Trump is a good think for the North East of Scotland. I remember a talk by Richard Murphy, when he completed the house he build in Tarves, he talked about how un-inspiring this landscape is.
Challenging Forth
#4 Posted by Challenging Forth on 20 Dec 2009 at 00:01 AM
http://newtownleith.blogspot.com/
Aberdeen Architects Network might not be up to much but there is some impressive work going on in Scott Sutherland.

Dave Anderson
#5 Posted by Dave Anderson on 20 Dec 2009 at 17:35 PM
You comment regarding heads of schools. It is wrong to have architects in charge of the schools. They would get bogged down in paper work, bureaucracy, health and safety reports and the constant moaning of their staff. It works better if there job is to teach and encourage the students directly. I am sure Challenging Forth above will confirm this.
Roger Emmerson
#6 Posted by Roger Emmerson on 5 Jan 2010 at 16:17 PM
I had a Toshie Ton at Christmas but, not unlike the man's career, it seemed to disappear in missed opportunities, inappropriate invitations and too much alcohol.

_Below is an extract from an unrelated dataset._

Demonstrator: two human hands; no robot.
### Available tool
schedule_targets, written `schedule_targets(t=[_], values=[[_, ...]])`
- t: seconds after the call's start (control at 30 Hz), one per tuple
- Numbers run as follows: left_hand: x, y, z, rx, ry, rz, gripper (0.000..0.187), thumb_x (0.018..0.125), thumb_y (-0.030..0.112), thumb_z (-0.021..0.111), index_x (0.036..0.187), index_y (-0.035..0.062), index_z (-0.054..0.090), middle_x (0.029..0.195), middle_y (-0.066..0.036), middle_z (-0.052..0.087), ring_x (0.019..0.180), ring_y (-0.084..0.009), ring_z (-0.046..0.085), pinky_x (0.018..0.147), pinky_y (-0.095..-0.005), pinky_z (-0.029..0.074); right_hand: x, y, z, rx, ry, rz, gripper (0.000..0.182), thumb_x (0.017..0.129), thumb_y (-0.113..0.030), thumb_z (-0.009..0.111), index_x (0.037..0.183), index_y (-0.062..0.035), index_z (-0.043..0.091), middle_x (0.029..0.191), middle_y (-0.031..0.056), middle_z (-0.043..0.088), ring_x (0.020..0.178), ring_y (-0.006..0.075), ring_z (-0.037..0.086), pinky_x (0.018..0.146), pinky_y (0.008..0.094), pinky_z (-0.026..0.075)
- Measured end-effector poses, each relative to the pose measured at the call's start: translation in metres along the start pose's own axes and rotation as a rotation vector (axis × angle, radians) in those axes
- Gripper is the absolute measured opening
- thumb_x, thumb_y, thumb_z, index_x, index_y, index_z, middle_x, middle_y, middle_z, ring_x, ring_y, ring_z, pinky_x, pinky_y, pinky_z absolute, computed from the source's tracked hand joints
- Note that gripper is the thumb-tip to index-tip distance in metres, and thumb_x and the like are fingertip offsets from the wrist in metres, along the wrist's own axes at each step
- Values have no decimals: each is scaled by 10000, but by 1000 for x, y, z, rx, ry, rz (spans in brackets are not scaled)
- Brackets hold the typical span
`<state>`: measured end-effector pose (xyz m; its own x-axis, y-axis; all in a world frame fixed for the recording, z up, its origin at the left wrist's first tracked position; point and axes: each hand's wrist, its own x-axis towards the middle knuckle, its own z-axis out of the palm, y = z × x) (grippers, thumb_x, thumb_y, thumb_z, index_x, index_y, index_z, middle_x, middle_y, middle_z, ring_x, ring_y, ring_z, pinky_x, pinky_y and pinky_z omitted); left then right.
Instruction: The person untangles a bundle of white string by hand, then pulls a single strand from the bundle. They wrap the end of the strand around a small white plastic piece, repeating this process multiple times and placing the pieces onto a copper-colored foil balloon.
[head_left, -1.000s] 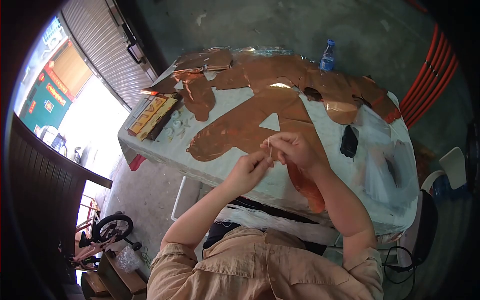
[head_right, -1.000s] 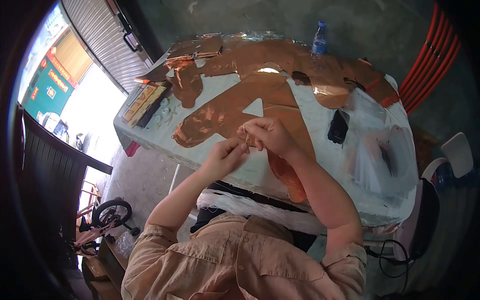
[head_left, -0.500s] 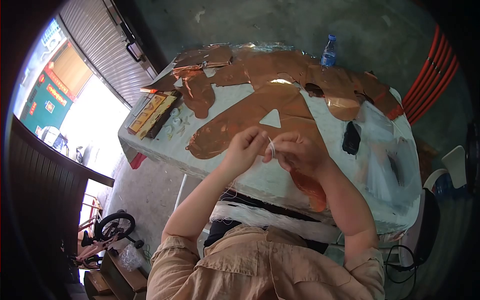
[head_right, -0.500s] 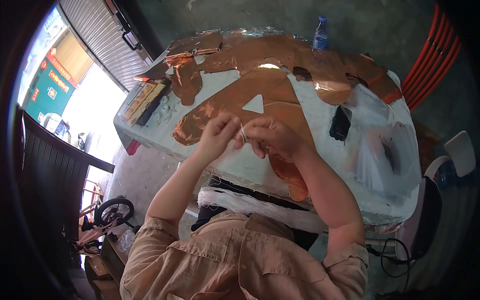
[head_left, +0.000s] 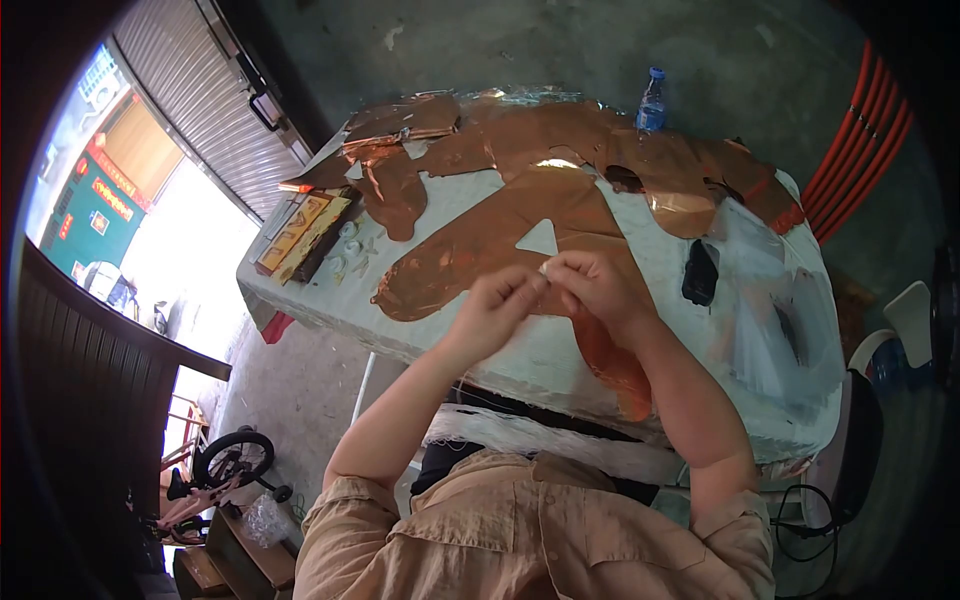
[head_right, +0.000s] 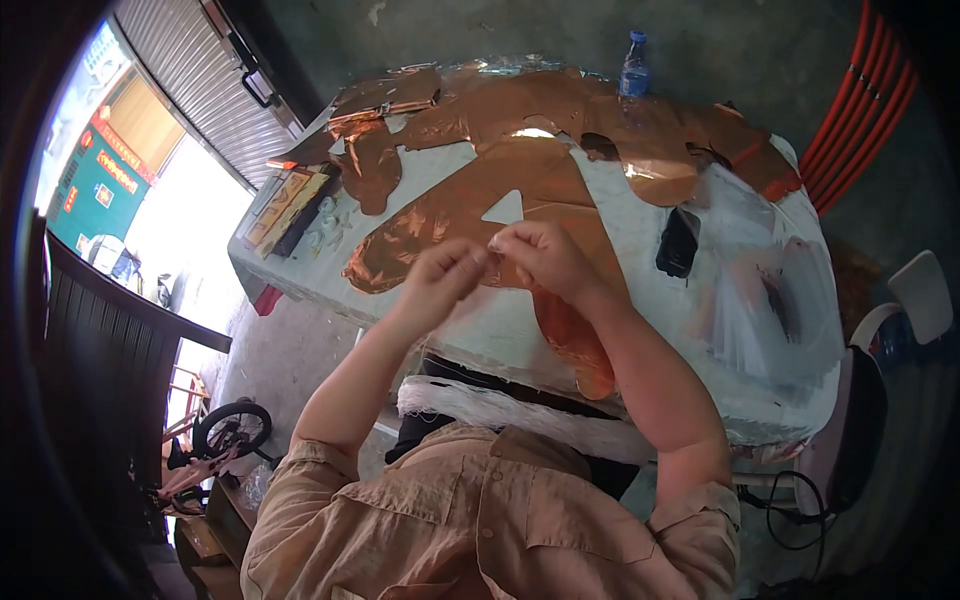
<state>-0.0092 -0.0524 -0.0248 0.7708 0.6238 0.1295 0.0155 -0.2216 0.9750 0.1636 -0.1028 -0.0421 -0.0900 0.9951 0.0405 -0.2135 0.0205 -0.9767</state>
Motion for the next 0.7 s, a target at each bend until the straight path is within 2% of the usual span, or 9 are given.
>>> schedule_targets(t=[0.07, 0.13, 0.17, 0.27, 0.37, 0.47, 0.57, 0.63, 0.7], values=[[5, -1, -4, -169, 66, -45, 186, 897, 201, 490, 853, 35, 561, 686, 47, 506, 628, -15, 415, 535, -173, 338, -4, 0, 2, -115, -39, 49, 198, 875, -189, 478, 880, -36, 604, 722, 41, 614, 452, 57, 473, 407, 188, 355], [12, -10, -7, -1, 113, 34, 191, 898, 215, 491, 847, 44, 559, 673, 57, 485, 601, -11, 393, 512, -173, 310, -11, -14, 12, 245, -97, 46, 199, 875, -195, 482, 879, -34, 598, 738, 39, 617, 435, 56, 455, 403, 187, 350], [11, -14, -6, 0, 116, 34, 191, 898, 215, 491, 847, 44, 559, 673, 57, 485, 601, -11, 393, 512, -173, 310, -7, -11, 10, 245, -100, 47, 199, 875, -195, 482, 879, -34, 598, 738, 39, 617, 435, 56, 455, 403, 187, 350], [4, -8, -1, 1, 27, -4, 203, 906, 229, 475, 845, 53, 555, 654, 64, 465, 583, -10, 379, 502, -172, 299, 3, -1, 0, 115, 106, -141, 203, 875, -202, 481, 859, -33, 593, 750, 43, 618, 441, 60, 460, 406, 184, 353], [12, -4, -12, -91, 123, 48, 184, 899, 217, 488, 848, 53, 552, 660, 70, 457, 590, -13, 382, 510, -173, 305, -5, -4, 0, -89, 11, 39, 206, 884, -165, 446, 876, -17, 589, 767, 58, 615, 491, 66, 495, 451, 178, 390], [12, -24, -4, -54, 111, 49, 192, 902, 226, 480, 846, 57, 552, 631, 67, 433, 549, -19, 356, 483, -173, 283, -9, -14, 7, 203, -216, 70, 217, 888, -161, 440, 887, -5, 591, 741, 47, 605, 478, 54, 477, 449, 176, 376], [9, -21, 10, -48, 97, 143, 208, 905, 244, 471, 842, 63, 550, 619, 64, 423, 541, -21, 345, 475, -173, 281, -1, -9, 0, 155, 34, -41, 209, 882, -159, 449, 871, -3, 588, 696, 49, 594, 470, 61, 473, 448, 178, 372], [8, -3, -2, -141, 79, 25, 221, 908, 248, 467, 883, 47, 558, 658, 75, 431, 590, -18, 364, 514, -168, 309, -1, -6, -2, -199, 116, -28, 208, 881, -158, 450, 868, -5, 590, 658, 58, 586, 457, 67, 472, 452, 179, 379], [13, -8, -9, -128, 125, 20, 224, 909, 247, 465, 893, 46, 561, 665, 74, 436, 588, -16, 362, 512, -166, 307, -4, -5, -1, -140, -40, 39, 210, 882, -157, 448, 870, -3, 591, 658, 60, 586, 461, 66, 475, 455, 177, 381]])
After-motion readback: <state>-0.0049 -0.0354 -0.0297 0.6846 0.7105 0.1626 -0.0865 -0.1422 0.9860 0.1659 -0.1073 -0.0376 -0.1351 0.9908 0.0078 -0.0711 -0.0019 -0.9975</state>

Aw ra best!
Duncan W. Robson
#7 Posted by Duncan W. Robson on 8 Jan 2010 at 11:24 AM
I am an Architect and recently joined the Aberdeen Architects Network Group. I am very concerned that the current proposals are un-democratic (it appears to be a take it or leave it specific proposal) and appears to be quite hostile towards the Peacock Group. I understand that parameters change, and in this case the potential additional funding with a new brief presents a different scenario to what has gone before. I believe this different public project should be open to the best opportunities for design ideas and that this still best served by an open design competition. An exhibition of a selection of design work by some of the AANG members and open to the public will be on display at the Lemon Tree in Aberdeen from 18th Jan till 28th February 2010. Architects will also be available for discussions and free consultations on Fridays during this period.